Whenever the word "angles" turns up in a line of the data below, copy that line.

[Stored items]

※

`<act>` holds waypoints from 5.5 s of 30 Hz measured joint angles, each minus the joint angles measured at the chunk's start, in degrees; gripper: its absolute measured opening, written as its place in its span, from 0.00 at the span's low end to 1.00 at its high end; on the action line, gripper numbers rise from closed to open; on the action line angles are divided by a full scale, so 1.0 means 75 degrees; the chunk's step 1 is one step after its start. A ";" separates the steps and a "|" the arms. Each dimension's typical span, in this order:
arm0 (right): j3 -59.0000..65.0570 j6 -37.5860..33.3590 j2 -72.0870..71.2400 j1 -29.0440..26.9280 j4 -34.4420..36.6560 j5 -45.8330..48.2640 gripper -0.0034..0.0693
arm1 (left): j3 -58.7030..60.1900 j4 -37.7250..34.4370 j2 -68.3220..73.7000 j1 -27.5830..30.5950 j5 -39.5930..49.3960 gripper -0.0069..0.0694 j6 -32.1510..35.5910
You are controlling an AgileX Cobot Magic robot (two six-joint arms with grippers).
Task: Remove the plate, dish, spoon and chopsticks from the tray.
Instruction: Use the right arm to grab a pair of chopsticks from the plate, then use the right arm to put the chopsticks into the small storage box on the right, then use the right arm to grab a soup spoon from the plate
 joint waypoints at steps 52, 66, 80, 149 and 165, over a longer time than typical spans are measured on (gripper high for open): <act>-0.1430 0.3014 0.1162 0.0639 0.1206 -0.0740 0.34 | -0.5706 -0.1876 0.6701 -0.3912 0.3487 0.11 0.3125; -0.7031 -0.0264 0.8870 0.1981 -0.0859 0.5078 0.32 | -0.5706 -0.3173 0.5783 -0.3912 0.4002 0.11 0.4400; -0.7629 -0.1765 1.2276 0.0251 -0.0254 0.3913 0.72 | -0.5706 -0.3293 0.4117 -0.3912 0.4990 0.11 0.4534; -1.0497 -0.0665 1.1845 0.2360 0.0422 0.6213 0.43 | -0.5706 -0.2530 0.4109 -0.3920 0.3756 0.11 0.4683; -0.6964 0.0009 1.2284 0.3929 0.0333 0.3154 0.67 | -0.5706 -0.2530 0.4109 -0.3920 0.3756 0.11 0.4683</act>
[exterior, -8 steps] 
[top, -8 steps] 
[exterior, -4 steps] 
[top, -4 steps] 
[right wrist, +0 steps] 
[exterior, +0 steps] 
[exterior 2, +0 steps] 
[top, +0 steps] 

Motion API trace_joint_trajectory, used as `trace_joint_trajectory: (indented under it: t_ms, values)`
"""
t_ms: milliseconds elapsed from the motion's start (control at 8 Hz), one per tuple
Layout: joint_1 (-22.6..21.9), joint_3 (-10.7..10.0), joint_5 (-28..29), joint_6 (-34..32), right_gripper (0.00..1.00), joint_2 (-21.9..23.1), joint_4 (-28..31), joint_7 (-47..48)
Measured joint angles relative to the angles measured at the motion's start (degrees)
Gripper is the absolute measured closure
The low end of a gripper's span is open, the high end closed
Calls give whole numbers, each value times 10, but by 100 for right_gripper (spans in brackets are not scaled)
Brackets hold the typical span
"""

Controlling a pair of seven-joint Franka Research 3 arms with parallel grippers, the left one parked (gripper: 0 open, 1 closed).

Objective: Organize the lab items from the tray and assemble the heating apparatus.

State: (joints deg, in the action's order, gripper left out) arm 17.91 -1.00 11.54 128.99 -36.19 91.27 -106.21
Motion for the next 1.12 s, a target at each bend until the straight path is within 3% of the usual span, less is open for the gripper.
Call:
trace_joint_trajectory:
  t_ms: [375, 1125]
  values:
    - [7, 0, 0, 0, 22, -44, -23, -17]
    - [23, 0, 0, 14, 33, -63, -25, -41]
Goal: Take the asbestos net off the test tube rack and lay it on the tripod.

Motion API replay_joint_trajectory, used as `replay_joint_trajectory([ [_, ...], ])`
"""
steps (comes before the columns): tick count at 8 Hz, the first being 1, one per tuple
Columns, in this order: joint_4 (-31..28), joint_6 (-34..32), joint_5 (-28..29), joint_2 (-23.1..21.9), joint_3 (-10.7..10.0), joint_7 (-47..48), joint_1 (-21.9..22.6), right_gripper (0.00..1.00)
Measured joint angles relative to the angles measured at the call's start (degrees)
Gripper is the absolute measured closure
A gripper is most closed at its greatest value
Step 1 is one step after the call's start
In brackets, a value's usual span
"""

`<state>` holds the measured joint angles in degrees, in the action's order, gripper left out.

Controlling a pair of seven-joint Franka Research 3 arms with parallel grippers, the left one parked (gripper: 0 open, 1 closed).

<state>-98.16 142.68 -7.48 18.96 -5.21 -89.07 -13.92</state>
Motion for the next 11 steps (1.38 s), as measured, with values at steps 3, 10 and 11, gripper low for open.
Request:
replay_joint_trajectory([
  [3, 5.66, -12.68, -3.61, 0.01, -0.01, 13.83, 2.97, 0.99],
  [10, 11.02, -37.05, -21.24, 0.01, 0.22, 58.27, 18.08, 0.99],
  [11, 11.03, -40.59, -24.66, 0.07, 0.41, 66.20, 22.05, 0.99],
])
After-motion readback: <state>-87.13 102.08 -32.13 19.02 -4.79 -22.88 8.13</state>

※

▶ Exercise result
`<act>` holds waypoints from 5.5 s of 30 Hz measured joint angles, each minus the joint angles measured at the chunk's start, in degrees; gripper: its absolute measured opening, written as its place in its span, from 0.00 at the span's low end to 1.00 at its high end; on the action line, gripper numbers rise from closed to open; on the action line angles are divided by a full scale, so 1.0 means 75 degrees; the chunk's step 1 is one step after its start. A ";" separates the steps and a "|" the arms. Each dimension's typical span, in this order:
Measured joint angles relative to the angles measured at the motion's start (degrees)
Measured joint angles relative to the angles measured at the call's start (degrees)
`<state>` holds the measured joint angles in degrees, in the action's order, gripper left out.

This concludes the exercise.